Нужен скрипт для удаления дубликатов из файлов больше 100ГБ

deadadam · 02.12.2022

This seems like a pretty good solution.

Можно попробовать так.

Python:

import sys
import fileinput


path_to_file = r'your\path\to\file'

with fileinput.FileInput(path_to_file, inplace=True, backup='.bak', mode='rb') as file:
    seen = set()
    for line in file:
        if line not in seen:
            seen.add(line)
            sys.stdout.buffer.write(line)
    print('OK!')

tonny_gram · 30.12.2022

ramus сказал(а):

Можно попробовать так.

Это годится только для файлов, размер которых помещается в оперативную память. Точнее - размер файла * 3 = столько оперативки нужно. Потому что все, что ты в set загоняешь - хешируется в памяти и занимает больше места. Хотя этим способом очень удобно удалять дубликаты. С использованием Python я вижу только один способ: делить 100Гб на части и удалять дубликаты с использованием SET. Таким образом, это удалит >90% дубликатов. хотя в разных файлах могут остаться пересечения строк.

T1Crazy · 30.12.2022

The script declares a variable for the user's desktop path using the GetFolderPath method of the Environment class.

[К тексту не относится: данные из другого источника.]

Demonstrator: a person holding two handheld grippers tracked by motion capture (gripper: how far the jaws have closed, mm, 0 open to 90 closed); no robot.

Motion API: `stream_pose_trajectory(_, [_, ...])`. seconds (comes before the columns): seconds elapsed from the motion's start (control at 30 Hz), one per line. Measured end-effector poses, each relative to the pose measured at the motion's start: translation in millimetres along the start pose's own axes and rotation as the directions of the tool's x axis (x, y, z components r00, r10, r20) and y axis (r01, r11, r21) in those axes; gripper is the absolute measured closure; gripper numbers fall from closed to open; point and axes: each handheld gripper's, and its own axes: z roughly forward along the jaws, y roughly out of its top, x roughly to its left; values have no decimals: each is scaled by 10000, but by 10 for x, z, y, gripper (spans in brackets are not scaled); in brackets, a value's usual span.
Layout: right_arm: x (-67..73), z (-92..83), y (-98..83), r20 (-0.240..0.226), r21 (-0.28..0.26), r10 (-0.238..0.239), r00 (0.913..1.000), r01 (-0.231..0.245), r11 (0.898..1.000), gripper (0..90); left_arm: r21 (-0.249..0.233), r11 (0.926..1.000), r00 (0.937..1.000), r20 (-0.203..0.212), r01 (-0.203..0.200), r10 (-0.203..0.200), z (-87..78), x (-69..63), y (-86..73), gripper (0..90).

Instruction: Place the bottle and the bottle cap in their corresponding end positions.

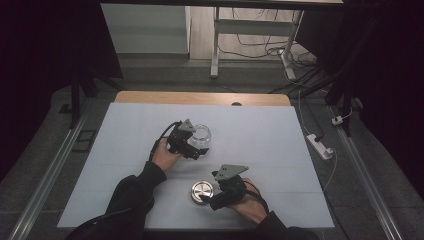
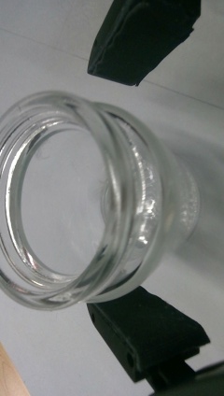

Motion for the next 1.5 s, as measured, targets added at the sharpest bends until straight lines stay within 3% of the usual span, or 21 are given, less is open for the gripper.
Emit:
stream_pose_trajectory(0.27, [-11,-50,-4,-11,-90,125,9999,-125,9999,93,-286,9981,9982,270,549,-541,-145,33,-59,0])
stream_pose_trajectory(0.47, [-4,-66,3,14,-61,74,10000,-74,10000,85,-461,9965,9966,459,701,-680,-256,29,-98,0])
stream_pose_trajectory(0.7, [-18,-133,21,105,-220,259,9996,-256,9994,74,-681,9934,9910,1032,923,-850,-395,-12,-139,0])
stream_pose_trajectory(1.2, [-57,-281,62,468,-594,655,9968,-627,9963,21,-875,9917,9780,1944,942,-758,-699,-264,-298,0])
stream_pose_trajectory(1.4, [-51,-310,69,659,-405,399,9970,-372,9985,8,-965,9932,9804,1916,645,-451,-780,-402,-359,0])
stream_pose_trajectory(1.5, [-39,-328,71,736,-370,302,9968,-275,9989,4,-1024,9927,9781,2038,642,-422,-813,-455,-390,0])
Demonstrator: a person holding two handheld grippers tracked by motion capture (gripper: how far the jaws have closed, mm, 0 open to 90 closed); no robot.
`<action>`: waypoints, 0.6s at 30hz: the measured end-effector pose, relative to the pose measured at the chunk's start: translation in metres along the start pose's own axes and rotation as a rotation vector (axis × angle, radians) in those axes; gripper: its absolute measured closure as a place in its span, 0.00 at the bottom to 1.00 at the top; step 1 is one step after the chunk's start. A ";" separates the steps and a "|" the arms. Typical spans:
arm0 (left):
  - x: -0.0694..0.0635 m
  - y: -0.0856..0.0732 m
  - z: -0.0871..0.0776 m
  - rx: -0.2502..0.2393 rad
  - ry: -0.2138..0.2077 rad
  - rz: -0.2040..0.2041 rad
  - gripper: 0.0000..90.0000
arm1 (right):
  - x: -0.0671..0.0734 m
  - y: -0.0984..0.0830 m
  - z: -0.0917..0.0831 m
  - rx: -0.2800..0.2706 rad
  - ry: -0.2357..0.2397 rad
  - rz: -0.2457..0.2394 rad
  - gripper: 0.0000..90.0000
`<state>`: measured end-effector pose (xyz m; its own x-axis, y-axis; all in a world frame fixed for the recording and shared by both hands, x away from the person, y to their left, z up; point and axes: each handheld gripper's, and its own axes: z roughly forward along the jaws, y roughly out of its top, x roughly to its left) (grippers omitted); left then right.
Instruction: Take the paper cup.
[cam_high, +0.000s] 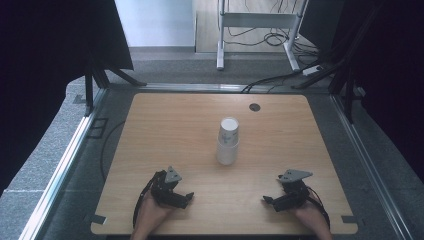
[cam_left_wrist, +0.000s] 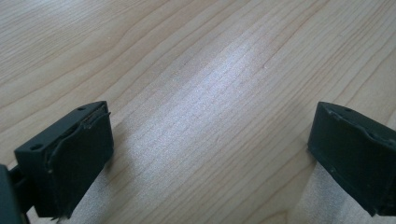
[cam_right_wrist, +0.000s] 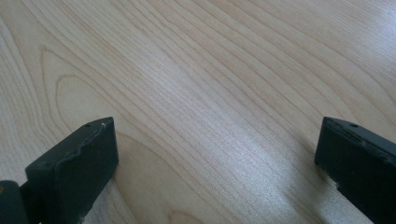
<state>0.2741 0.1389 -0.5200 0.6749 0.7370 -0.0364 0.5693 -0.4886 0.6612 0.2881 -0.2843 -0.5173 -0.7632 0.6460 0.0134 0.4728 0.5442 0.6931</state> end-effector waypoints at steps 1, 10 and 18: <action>0.000 0.000 0.000 0.002 0.000 0.000 0.00 | 0.000 0.000 0.000 0.001 -0.001 0.000 0.00; 0.000 0.006 -0.006 -0.020 0.003 -0.002 0.01 | -0.001 0.005 -0.006 -0.003 0.016 -0.004 0.01; 0.000 0.009 -0.008 -0.022 0.009 0.013 0.01 | -0.003 0.012 -0.009 0.019 0.024 -0.001 0.01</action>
<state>0.2756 0.1383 -0.5074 0.6780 0.7348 -0.0207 0.5495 -0.4879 0.6783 0.2917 -0.2844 -0.5027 -0.7741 0.6324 0.0297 0.4796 0.5551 0.6796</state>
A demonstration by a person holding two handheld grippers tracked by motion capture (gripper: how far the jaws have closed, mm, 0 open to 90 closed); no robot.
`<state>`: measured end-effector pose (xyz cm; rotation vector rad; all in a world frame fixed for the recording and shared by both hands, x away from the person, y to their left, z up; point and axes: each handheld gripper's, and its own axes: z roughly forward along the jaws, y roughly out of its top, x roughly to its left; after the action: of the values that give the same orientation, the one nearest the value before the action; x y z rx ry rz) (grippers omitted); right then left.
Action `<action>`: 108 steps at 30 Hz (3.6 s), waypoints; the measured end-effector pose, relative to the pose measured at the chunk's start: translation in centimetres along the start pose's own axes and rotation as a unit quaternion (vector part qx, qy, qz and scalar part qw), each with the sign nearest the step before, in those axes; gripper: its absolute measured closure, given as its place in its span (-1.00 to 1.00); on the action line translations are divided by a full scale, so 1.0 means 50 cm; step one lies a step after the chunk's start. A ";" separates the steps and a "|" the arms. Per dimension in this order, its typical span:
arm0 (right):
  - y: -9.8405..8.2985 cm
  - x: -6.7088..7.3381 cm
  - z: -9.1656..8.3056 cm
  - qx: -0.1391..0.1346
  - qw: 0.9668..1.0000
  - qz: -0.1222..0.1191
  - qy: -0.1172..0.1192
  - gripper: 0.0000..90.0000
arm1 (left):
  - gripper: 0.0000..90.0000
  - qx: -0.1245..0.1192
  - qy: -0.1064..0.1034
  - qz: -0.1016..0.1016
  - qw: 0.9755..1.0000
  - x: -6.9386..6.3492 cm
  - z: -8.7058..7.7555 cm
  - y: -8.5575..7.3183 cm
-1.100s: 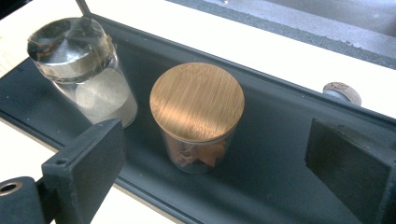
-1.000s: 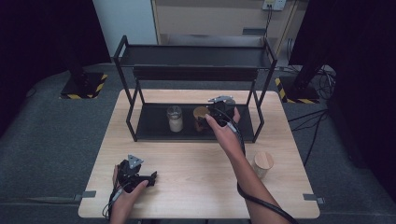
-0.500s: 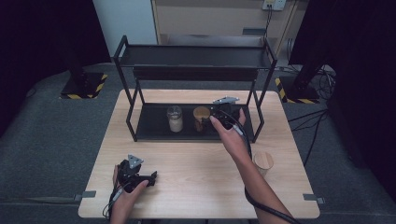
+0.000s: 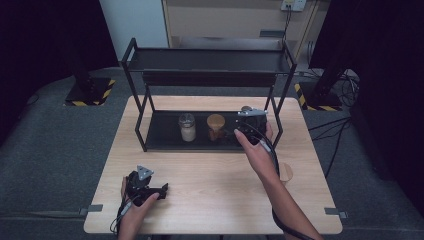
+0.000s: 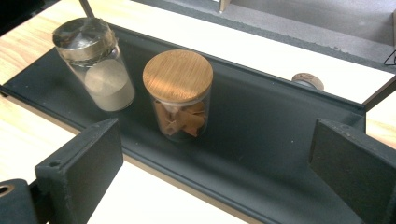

This allows the script to access the path to the desktop regardless of the user's operating system or language settings.

The script declares variables for the input and output paths using the desktop path variable. The input file is located on the desktop and is named "LargeFile.txt", and the output file will also be saved to the desktop and is named "Output.txt".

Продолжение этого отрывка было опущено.